## WHAT IS BEING ASKED
Give again, exactly and without pictures, the lines running from the line with "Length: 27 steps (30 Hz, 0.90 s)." to the end of the records below.

## GIVEN DATA
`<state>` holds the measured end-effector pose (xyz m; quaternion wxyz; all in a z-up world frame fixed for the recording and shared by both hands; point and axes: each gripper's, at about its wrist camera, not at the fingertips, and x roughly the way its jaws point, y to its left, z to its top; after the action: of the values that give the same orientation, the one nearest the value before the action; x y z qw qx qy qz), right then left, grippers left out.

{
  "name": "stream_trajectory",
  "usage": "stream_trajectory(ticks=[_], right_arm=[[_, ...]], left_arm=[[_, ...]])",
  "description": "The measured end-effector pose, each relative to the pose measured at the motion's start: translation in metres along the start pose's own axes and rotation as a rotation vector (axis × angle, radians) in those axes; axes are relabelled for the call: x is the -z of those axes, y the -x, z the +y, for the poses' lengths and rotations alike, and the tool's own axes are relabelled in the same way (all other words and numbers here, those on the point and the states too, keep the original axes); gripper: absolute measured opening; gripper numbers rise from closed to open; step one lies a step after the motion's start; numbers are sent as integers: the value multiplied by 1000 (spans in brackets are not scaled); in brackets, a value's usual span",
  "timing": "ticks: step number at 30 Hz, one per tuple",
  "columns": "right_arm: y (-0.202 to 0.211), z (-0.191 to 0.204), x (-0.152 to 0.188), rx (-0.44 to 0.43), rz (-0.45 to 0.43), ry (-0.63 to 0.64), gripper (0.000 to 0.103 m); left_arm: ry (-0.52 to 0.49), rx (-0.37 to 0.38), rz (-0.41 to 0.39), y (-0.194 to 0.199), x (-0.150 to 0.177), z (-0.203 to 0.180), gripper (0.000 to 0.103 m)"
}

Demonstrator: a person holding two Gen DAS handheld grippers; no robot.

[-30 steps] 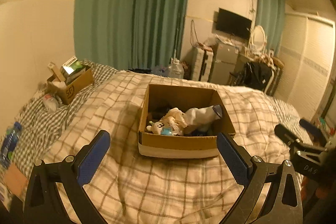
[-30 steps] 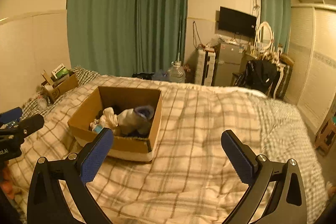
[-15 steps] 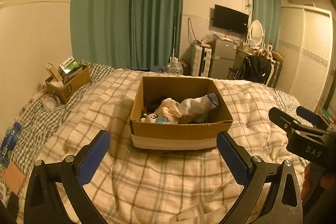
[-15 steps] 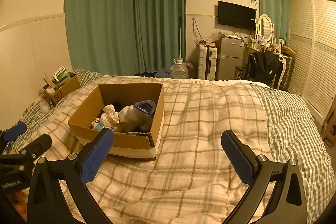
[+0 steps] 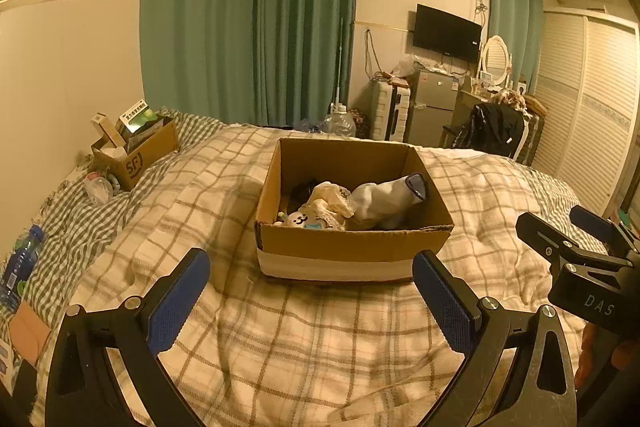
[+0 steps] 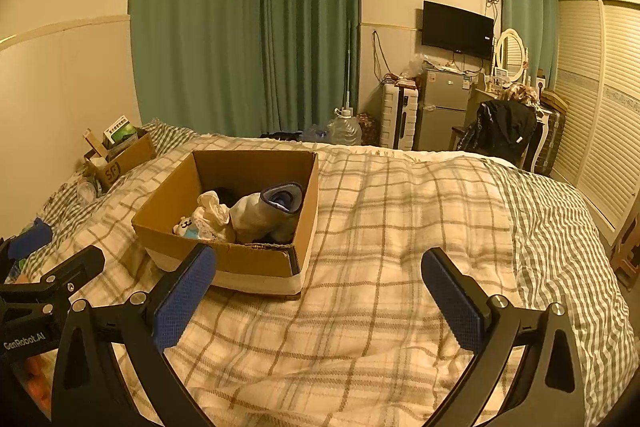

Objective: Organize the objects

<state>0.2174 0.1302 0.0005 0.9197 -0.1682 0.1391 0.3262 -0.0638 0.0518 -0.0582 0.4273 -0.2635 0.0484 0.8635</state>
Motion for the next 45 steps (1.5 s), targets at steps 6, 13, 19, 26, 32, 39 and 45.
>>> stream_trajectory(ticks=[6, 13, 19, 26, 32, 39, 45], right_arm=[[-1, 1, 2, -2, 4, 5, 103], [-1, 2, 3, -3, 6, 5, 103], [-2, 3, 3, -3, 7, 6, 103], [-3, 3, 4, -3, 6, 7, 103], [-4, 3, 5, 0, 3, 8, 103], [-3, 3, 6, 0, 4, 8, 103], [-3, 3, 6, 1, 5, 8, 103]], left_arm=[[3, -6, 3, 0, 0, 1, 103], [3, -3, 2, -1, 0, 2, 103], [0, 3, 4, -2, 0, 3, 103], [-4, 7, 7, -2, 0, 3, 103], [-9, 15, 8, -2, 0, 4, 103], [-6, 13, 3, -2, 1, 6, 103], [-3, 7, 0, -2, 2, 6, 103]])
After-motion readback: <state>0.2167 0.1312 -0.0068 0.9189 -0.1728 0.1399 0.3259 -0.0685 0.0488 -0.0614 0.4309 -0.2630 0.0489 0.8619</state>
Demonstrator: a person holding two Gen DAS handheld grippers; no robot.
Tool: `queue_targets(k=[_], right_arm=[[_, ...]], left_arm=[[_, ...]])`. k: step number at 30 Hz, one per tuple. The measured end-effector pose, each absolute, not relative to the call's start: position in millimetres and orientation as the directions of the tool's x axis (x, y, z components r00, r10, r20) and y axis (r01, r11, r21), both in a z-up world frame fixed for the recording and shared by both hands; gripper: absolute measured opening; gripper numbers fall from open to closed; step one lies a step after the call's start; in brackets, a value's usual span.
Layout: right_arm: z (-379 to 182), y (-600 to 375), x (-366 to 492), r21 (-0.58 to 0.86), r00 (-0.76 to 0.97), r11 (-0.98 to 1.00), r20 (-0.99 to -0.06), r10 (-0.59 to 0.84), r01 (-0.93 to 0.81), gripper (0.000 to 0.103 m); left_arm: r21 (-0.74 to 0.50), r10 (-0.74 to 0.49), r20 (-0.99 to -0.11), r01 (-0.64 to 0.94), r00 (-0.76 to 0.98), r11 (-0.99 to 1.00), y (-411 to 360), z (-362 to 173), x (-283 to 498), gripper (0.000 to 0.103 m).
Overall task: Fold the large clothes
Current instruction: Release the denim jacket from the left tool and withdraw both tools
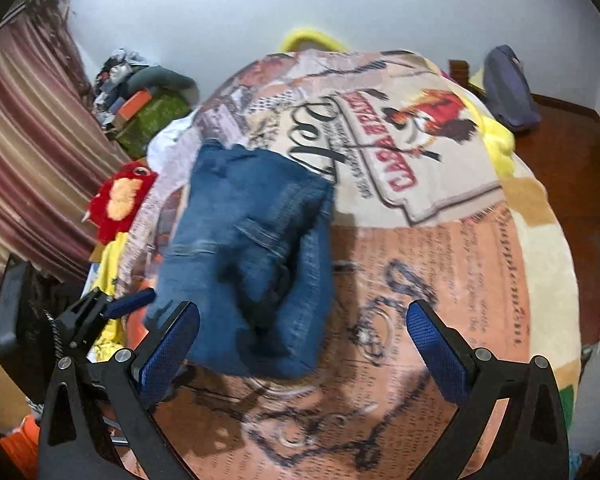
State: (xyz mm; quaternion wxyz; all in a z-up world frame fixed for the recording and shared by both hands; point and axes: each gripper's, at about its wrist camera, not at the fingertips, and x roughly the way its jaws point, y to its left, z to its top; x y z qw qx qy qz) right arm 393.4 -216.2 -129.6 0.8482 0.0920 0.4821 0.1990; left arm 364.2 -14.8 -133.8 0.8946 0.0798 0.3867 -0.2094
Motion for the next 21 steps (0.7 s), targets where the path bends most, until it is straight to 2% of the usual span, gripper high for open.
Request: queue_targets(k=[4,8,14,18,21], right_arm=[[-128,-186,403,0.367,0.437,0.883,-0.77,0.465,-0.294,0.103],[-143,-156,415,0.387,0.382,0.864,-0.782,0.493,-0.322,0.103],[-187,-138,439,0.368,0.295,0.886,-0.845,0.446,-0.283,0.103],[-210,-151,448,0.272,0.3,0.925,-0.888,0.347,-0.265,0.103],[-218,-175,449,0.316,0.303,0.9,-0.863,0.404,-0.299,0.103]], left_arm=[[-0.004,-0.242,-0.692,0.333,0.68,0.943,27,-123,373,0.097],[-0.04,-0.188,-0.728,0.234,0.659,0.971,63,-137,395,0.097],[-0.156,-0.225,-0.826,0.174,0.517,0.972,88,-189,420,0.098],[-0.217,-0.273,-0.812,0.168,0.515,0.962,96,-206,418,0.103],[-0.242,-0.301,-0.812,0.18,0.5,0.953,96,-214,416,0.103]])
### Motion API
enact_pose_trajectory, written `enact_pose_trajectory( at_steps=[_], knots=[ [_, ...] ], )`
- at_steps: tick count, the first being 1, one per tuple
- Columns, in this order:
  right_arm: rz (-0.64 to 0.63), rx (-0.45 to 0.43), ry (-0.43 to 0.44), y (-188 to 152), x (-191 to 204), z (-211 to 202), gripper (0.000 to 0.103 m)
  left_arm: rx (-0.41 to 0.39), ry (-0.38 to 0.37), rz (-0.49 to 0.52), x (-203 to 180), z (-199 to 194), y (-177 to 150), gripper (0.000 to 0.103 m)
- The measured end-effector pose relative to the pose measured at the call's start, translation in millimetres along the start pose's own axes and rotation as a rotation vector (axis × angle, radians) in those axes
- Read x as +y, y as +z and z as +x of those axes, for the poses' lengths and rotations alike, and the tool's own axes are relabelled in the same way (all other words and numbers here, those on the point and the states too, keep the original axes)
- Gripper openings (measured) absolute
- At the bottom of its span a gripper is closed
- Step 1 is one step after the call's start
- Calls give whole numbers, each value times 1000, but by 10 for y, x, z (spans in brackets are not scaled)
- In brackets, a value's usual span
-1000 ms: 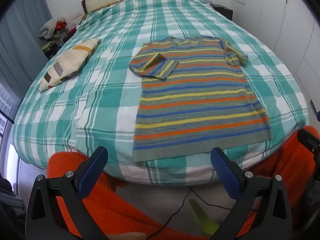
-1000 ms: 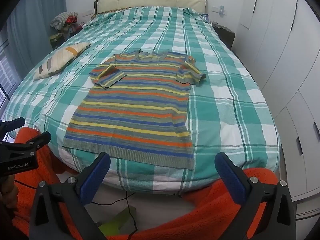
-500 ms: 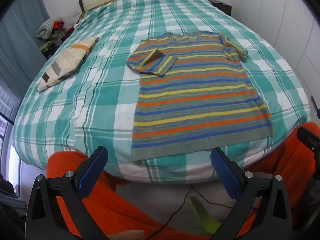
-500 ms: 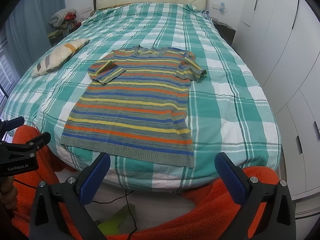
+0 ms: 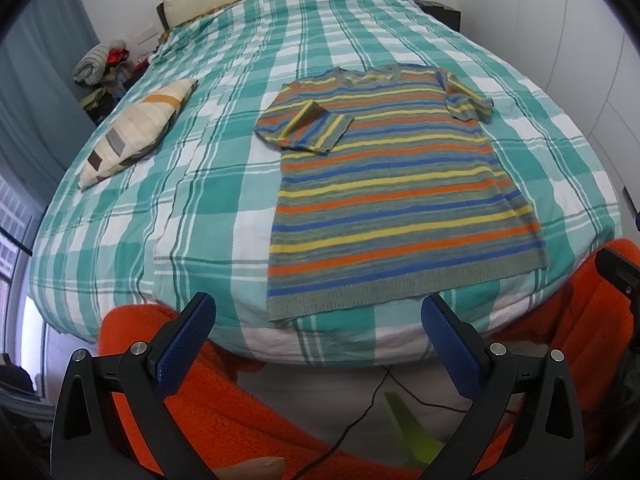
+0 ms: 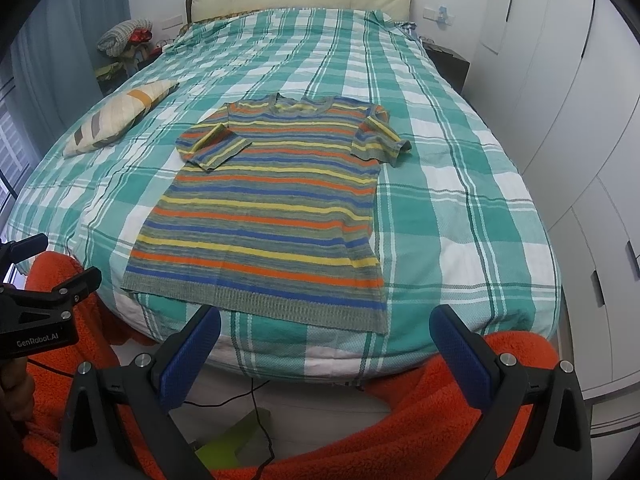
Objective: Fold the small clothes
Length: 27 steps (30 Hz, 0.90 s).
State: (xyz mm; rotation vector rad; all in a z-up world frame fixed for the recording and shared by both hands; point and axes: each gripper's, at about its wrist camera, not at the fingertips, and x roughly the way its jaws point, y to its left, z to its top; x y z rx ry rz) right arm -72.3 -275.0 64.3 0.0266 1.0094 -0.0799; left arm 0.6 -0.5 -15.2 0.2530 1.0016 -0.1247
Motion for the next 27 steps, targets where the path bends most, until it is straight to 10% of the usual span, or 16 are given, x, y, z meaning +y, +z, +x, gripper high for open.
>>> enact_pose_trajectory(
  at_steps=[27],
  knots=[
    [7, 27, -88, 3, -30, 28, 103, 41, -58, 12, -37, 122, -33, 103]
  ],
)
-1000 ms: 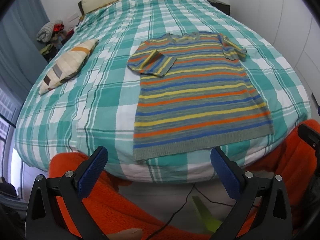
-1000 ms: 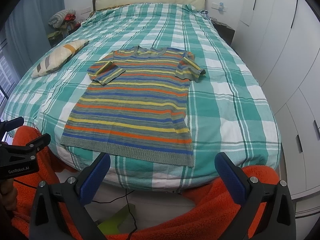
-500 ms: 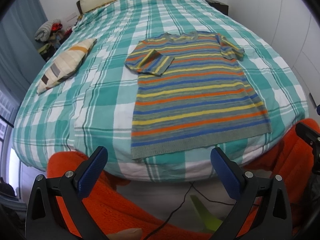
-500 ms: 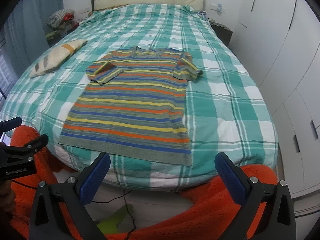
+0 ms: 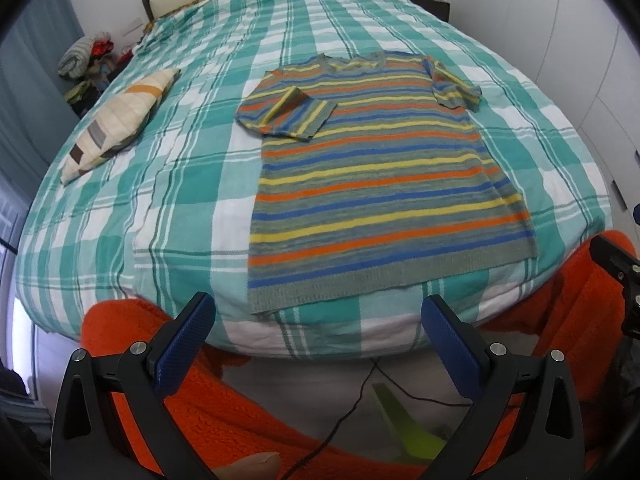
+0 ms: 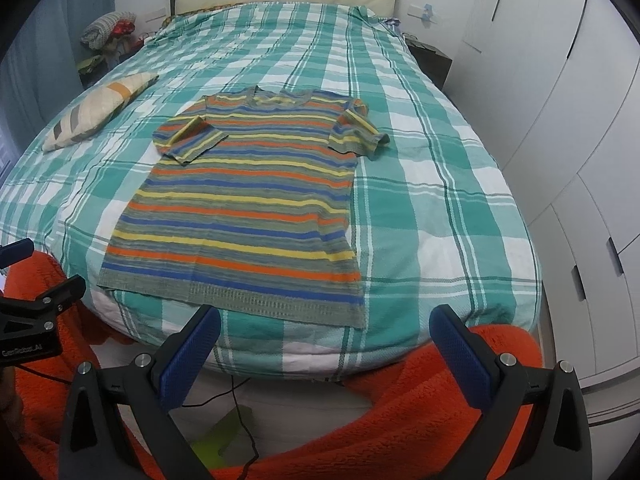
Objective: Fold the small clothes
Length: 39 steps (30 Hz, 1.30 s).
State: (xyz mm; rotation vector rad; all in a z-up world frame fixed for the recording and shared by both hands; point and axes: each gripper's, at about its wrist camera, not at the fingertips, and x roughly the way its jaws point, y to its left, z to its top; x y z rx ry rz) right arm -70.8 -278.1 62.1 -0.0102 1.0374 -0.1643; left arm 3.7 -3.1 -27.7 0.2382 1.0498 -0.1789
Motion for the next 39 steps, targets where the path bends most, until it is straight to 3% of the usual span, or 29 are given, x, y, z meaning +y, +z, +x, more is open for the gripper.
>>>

## SOLUTION TO THIS TASK
Length: 27 steps (30 Hz, 0.90 s).
State: (xyz mm; rotation vector rad; all in a z-up world frame fixed for the recording and shared by both hands; point and axes: each gripper's, at about its wrist camera, not at the fingertips, and x roughly the way its jaws point, y to its left, z to its top; x y z rx ry rz) right arm -72.3 -275.0 64.3 0.0266 1.0094 -0.0799; left arm 0.6 -0.5 -15.2 0.2530 1.0016 -0.1247
Motion for the next 27 steps, targets where the path bends most, until it is straight to 10% of the usual span, or 16 are given, x, y, z meaning +y, +z, +x, gripper high for open.
>>> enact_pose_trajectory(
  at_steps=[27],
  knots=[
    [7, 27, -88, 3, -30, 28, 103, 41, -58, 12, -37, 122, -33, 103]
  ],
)
-1000 ms: 
-1000 ms: 
-500 ms: 
-500 ms: 
+0 ms: 
+0 ms: 
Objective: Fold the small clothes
Length: 39 steps (30 Hz, 1.30 s).
State: (xyz mm; rotation vector rad; all in a z-up world frame fixed for the recording and shared by both hands; point and axes: each gripper's, at about its wrist camera, not at the fingertips, and x roughly the way its jaws point, y to its left, z to its top; x y z rx ry rz) right arm -70.8 -278.1 62.1 -0.0102 1.0374 -0.1643; left arm 3.7 -3.1 -27.7 0.2382 1.0498 -0.1789
Motion for the next 39 steps, targets where the path bends most, until it is straight to 3% of the usual span, or 29 are given, x, y, z meaning +y, +z, +x, more is open for the gripper.
>>>

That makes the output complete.